Everyone thinks they understand quantum theory. Or rather, everyone thinks they understand how hard it is to actually get one’s head around. After all, that’s what the experts themselves keep on saying – take Nobel laureate Niels Bohr, for example, who wrote: “If quantum mechanics hasn’t profoundly shocked you, you haven’t understood it,” or Richard Feynman, who is alleged to have added: “If you think you understand quantum mechanics, you don’t understand quantum mechanics.”
But this image of quantum theory as an impossible complex theoretical discipline, full of abstract mathematics and seemingly absurd predictions, is only one facet of the true picture.
The other side of Schrödinger’s coin, as it were, reveals a branch of physics with far-reaching practical applications, underpinning everything from mobile phones to blu-ray players and beyond. The understanding of the quantum world that developed in the 20th Century informed most of the technology we now take for granted in the 21st – and there is every reason to believe that a second revolution of equal value may be just around the corner.
In November 2013, the government’s autumn budget allocated 270 million pounds towards the development of a UK Quantum Technology Programme, making it the single biggest investment in a disruptive technology of the modern era.
This investment has gone towards the establishment of four Quantum Technology Hubs in Oxford, Birmingham, York and Glasgow, and a Quantum Metrology Institute at the National Physical Laboratory on the outskirts of London.
This Monday, representatives from the different institutions across the national network convened at the Ambassadors Hotel in Bloomsbury to introduce their work to any and all interested parties, and to begin the collaborations that will be crucial to the Programme’s success.
Organised by the Knowledge Transfer Network (KTN) in partnership with Innovate UK, the ‘Meet the Hubs’ event was a unique opportunity to learn about one of the most exciting funding programmes underway in today’s STEM ecosystem.
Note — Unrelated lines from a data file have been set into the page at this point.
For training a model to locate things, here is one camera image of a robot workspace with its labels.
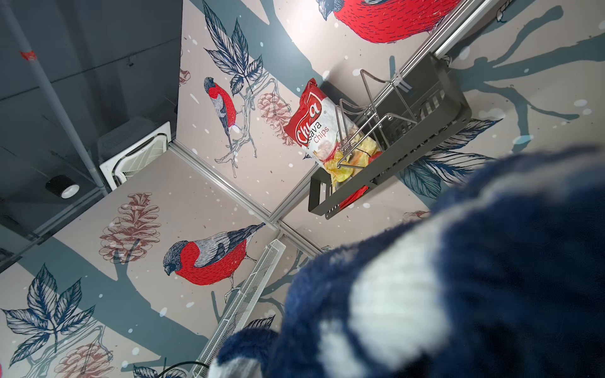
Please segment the navy star blanket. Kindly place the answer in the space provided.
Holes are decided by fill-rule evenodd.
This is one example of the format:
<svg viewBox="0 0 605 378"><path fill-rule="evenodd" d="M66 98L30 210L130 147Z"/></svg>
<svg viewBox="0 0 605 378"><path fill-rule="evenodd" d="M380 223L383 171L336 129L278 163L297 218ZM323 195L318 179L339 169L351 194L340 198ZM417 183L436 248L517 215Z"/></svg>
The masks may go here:
<svg viewBox="0 0 605 378"><path fill-rule="evenodd" d="M516 154L325 252L211 377L602 377L604 150Z"/></svg>
In the words of David Delpy, Chairman of the Programme’s Strategic Advisory Board, we are standing on the cusp of Quantum 2.0. These technologies, spanning every sector from entertainment to telecommunications and manufacturing to transport, have the potential to become a billion-pound industry in their own right. The risks associated with letting this opportunity pass us by while other countries start to pull ahead are too great to contemplate.
Over the past decades, the UK quantum community has moved into a unique position to deliver on the promise of its research. Not only is the country’s science base particularly well-developed in this area, but the UK also benefits from an industrial sector that is both interested and intrigued by the possibilities on offer, and a public increasingly curious to find out more.
Although the governmental funding is set to last until 2019, it is hoped that the collaborations and partnerships that emerge from the Programme will stretch well beyond that. Exciting opportunities are fast becoming available for UK companies to benefit from the country’s leading quantum experts, and to enable a step change in their respective technologies.
Understanding the smallest objects in the Universe has never seemed more important.